Das Spiel des Duos ist trotz einer Reihe kurzer Free-Explosionen insgesamt kammermusikalisch relaxed. Klassische europäische Harmonik verbindet sich mit zeitgenössisch aufgefrischtem Bebop und Modern Swing. Bollani reißt zu weit schwingenden Trompetenlinien einzelne Saiten im Innern des Flügels an oder bearbeitet gar vor seinem Klavierhocker kniend, diesen percussiv, während Rava dies mit kurzen Phrasen kommentiert. Im sanften Verklingen strömen die Atemgeräusche aus der Trompete und münden unerwartet in stählerne High-Note-Explosionen. Der Pianist unterlegt in der Begleitung Melodiekürzel in den Höhen mit Ostinati und Akkordvariationen in den Mittellagen und Tiefen. Wuchtig und expressiv befreit er sich im freien Solo.

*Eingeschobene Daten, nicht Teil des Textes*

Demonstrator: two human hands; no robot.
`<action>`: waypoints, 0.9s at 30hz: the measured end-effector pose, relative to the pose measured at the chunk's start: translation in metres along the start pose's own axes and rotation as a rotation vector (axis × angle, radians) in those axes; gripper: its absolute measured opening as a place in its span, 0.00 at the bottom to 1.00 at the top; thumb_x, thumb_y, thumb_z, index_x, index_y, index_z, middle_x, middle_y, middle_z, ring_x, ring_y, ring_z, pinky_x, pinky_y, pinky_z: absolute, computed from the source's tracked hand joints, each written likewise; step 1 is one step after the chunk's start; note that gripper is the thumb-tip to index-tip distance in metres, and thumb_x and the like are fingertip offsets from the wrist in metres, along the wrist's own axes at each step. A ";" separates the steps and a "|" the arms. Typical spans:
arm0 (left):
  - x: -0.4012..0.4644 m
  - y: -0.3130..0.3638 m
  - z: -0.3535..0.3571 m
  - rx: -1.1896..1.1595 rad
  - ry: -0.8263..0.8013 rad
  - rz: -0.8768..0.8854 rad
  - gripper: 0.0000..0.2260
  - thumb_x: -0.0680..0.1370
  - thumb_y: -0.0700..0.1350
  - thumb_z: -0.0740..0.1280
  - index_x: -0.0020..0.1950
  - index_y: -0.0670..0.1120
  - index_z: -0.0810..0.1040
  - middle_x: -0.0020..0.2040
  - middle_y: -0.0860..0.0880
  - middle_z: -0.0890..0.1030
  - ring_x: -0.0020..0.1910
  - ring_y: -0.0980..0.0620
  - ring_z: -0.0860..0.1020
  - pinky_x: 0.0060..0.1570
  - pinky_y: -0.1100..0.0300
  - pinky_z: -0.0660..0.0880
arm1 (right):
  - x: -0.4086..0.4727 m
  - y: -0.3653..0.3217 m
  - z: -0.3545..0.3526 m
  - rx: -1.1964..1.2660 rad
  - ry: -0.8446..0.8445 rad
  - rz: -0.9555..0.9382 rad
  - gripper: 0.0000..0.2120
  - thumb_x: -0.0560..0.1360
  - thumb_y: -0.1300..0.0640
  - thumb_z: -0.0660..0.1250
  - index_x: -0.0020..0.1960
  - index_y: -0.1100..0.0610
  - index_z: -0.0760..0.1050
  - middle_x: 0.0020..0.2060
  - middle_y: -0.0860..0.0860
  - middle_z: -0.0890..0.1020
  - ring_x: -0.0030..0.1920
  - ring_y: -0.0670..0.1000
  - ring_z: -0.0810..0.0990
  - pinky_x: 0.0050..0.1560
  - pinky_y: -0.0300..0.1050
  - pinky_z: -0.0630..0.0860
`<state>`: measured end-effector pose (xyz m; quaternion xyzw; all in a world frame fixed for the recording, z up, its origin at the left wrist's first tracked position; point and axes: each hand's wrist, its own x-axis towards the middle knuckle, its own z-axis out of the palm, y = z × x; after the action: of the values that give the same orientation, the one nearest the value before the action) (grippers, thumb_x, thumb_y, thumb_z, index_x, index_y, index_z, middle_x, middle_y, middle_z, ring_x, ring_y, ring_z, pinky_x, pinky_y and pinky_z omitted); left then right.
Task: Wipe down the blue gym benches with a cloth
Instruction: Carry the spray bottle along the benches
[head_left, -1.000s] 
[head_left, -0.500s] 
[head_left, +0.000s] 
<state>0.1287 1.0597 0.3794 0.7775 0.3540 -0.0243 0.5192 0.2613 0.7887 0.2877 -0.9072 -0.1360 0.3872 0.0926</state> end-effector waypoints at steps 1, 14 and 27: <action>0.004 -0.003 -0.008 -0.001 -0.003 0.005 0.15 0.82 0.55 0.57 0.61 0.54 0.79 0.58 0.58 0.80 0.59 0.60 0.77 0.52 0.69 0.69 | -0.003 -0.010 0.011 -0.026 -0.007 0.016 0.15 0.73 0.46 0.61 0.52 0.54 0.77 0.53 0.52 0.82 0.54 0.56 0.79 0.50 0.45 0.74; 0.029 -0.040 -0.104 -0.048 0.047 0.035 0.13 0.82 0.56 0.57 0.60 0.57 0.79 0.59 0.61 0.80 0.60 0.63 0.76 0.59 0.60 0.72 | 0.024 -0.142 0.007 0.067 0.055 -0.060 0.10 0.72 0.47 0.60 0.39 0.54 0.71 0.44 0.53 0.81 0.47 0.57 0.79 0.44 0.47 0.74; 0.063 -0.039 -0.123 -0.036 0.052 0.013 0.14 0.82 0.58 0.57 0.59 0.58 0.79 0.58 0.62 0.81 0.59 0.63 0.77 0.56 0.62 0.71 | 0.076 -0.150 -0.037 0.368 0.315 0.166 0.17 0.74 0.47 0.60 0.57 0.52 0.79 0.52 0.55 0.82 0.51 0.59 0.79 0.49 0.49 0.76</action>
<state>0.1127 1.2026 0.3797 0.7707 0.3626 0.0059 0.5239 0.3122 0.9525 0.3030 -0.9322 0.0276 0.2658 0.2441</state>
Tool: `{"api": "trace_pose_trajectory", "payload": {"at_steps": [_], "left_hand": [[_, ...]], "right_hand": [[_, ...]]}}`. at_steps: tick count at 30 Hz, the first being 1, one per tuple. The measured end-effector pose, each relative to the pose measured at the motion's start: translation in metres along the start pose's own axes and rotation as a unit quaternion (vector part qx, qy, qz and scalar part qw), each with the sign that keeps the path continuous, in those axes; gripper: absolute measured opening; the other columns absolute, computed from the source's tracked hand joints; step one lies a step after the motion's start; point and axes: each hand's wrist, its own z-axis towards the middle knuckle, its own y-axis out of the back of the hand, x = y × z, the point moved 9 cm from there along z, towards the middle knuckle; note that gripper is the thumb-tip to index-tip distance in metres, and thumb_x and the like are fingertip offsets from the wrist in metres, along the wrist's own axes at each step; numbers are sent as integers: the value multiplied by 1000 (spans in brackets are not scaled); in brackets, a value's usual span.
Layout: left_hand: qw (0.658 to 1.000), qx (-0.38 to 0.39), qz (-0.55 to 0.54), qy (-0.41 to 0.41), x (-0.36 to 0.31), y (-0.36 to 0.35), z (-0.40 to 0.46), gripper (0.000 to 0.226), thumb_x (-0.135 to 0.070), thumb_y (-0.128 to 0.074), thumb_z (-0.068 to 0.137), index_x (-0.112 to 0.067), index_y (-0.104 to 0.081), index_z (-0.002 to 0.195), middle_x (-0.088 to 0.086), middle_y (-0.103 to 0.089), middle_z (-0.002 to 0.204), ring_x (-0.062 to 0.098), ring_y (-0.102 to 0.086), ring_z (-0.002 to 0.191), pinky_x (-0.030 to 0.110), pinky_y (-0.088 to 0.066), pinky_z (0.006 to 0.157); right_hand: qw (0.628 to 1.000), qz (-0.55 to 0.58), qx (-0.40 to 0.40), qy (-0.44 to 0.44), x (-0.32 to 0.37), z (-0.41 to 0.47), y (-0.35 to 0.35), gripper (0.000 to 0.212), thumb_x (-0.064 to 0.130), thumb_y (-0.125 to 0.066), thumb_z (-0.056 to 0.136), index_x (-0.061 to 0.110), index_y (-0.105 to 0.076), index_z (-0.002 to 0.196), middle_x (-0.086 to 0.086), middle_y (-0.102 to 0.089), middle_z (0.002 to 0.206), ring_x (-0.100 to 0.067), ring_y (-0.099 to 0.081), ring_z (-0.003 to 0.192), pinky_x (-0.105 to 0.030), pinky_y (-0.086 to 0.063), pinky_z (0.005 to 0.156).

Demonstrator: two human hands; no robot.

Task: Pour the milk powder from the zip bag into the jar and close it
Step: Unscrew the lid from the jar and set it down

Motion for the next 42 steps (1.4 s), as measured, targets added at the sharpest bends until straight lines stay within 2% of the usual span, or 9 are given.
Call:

Das Tournee-Motto „The Third Man“ weist auf den Film, aber auch auf den Produzenten der Tournee-CD, Manfred Eicher, hin. Unter seiner sanften Führung haben sich die beiden unterschiedlichen Charaktere stärker noch als in früheren Einspielungen zu einer traumhaft sicheren und sensiblen Kooperation zusammengefunden. Beider Virtuosität erlaubt es ihnen, die Schönheit schlichter Melodien zu entfalten; tiefgründig und mit subtiler Ironie, die sich immer wieder in eingestreuten Zitaten offenbart. Neben der singbaren Melodik mediterraner Folklore in den Kompositionen Ravas, brasilianischer Rhythmik und Emotion, bestechen vor allem die witzigen Bearbeitungen von George Gershwins „It ain´t necessarily so“ oder Irvin Berlins „Cheek to cheek“. Da kann es nicht verwundern, dass der Pianist mit einem ungeraden Fünf-Viertel-Takt Assoziationen an Dave Brubeck weckt. Das begeisterte Publikum im leider nur halb gefüllten Frankfurter Hof erklatscht mehrere Zugaben.